Victor Do Nascimento <[email protected]> writes:
> Given recent changes to the dot_prod standard pattern name, this patch
> fixes the aarch64 back-end by implementing the following changes:
>
> 1. Add 2nd mode to all (u|s|us)dot_prod patterns in .md files.
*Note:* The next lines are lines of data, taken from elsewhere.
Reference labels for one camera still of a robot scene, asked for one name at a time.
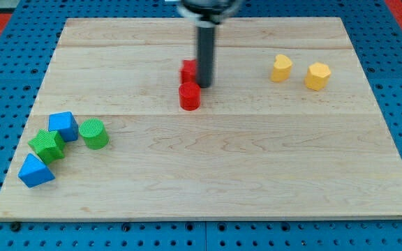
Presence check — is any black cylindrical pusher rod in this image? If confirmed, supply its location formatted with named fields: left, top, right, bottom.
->
left=196, top=26, right=216, bottom=88

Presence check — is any grey robot end flange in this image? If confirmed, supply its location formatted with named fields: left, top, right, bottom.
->
left=177, top=0, right=243, bottom=25

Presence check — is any red cylinder block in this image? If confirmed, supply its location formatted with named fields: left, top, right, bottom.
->
left=179, top=82, right=201, bottom=111

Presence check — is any yellow heart block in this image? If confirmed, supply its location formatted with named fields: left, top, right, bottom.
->
left=270, top=54, right=292, bottom=82

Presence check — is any yellow hexagon block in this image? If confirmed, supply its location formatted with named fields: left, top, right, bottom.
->
left=304, top=62, right=332, bottom=91

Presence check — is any light wooden board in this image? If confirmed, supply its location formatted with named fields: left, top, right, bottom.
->
left=0, top=17, right=402, bottom=222

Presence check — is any green cylinder block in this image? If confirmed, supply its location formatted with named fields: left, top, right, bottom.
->
left=78, top=118, right=110, bottom=150

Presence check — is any blue cube block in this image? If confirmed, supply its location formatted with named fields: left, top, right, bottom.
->
left=48, top=112, right=78, bottom=142

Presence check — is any green star block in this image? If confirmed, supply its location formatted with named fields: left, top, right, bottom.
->
left=28, top=129, right=66, bottom=165

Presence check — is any blue triangle block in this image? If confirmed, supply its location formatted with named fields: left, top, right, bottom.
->
left=17, top=153, right=55, bottom=188

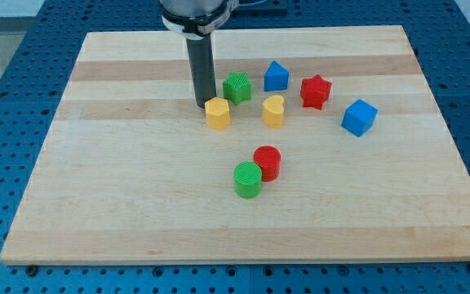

> 2. Rewrite initialization and function expansion mechanism for simd
> builtins.
> 3. Fix all direct calls to back-end `dot_prod' patterns in SVE
> builtins.
>
> Finally, given that it is now possible for the compiler to
> differentiate between the two- and four-way dot product, we add a test
> to ensure that autovectorization picks up on dot-product patterns
> where the result is twice the width of the operands.
>
> gcc/ChangeLog:
>
> * config/aarch64/aarch64-simd.md
> (<sur>dot_prod<vsi2qi><vczle><vczbe>): Renamed to...
> (<sur>dot_prod<mode><vsi2qi><vczle><vczbe>): ...this.
> (usdot_prod<vsi2qi><vczle><vczbe>): Renamed to...
> (usdot_prod<mode><vsi2qi><vczle><vczbe>): ...this.
> (<su>sadv16qi): Adjust call to gen_udot_prod take second mode.
> (popcount<mode2>): fix use of `udot_prod_optab'.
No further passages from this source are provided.